_EXERCISE_.
The required answer is every line of the data containing the word "motion".

_DATA PROVIDED_.
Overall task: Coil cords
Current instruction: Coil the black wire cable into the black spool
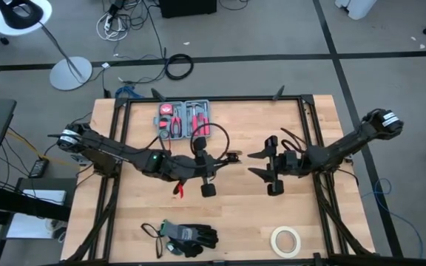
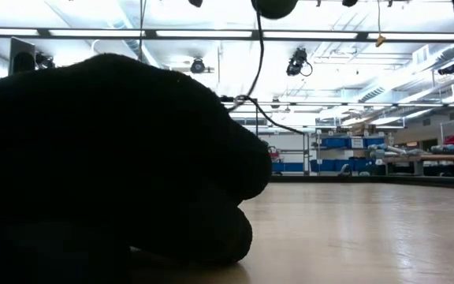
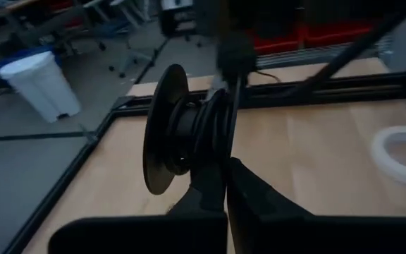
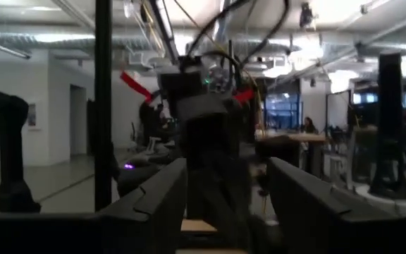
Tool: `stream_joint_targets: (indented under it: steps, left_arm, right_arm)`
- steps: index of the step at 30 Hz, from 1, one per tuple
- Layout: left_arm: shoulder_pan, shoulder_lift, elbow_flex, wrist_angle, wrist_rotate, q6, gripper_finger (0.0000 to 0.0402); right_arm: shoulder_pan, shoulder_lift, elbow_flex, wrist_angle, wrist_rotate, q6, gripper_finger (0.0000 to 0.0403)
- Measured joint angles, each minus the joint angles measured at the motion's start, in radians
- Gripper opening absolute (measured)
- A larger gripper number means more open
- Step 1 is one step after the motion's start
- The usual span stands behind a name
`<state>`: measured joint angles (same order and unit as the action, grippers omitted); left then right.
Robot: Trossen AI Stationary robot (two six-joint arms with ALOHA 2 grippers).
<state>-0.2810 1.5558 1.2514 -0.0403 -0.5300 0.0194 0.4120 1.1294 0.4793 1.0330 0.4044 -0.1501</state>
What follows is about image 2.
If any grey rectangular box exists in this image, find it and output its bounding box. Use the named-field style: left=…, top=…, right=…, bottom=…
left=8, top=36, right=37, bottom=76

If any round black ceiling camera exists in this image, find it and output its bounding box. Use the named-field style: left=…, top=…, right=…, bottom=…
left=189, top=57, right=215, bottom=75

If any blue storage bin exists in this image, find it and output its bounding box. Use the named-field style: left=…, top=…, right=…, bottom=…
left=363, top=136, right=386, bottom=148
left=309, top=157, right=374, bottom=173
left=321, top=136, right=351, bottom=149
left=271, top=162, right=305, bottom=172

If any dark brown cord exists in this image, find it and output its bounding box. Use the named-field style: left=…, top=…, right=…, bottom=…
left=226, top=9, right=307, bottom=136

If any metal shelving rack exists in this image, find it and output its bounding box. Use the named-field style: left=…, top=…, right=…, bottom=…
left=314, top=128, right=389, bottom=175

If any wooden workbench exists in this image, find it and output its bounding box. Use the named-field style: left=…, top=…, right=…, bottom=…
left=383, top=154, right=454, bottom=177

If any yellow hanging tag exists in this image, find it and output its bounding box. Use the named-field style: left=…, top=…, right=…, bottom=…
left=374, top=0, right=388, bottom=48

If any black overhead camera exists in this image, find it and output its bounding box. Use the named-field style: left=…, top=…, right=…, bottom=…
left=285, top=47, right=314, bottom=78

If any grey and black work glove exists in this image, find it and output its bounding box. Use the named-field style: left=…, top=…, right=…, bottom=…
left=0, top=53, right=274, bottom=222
* * *
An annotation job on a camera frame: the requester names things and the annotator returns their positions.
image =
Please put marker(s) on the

_TASK SOLUTION_.
- Measured joint angles, each minus the joint angles measured at the motion's start, in radians
- Step 1 is one step after the motion's start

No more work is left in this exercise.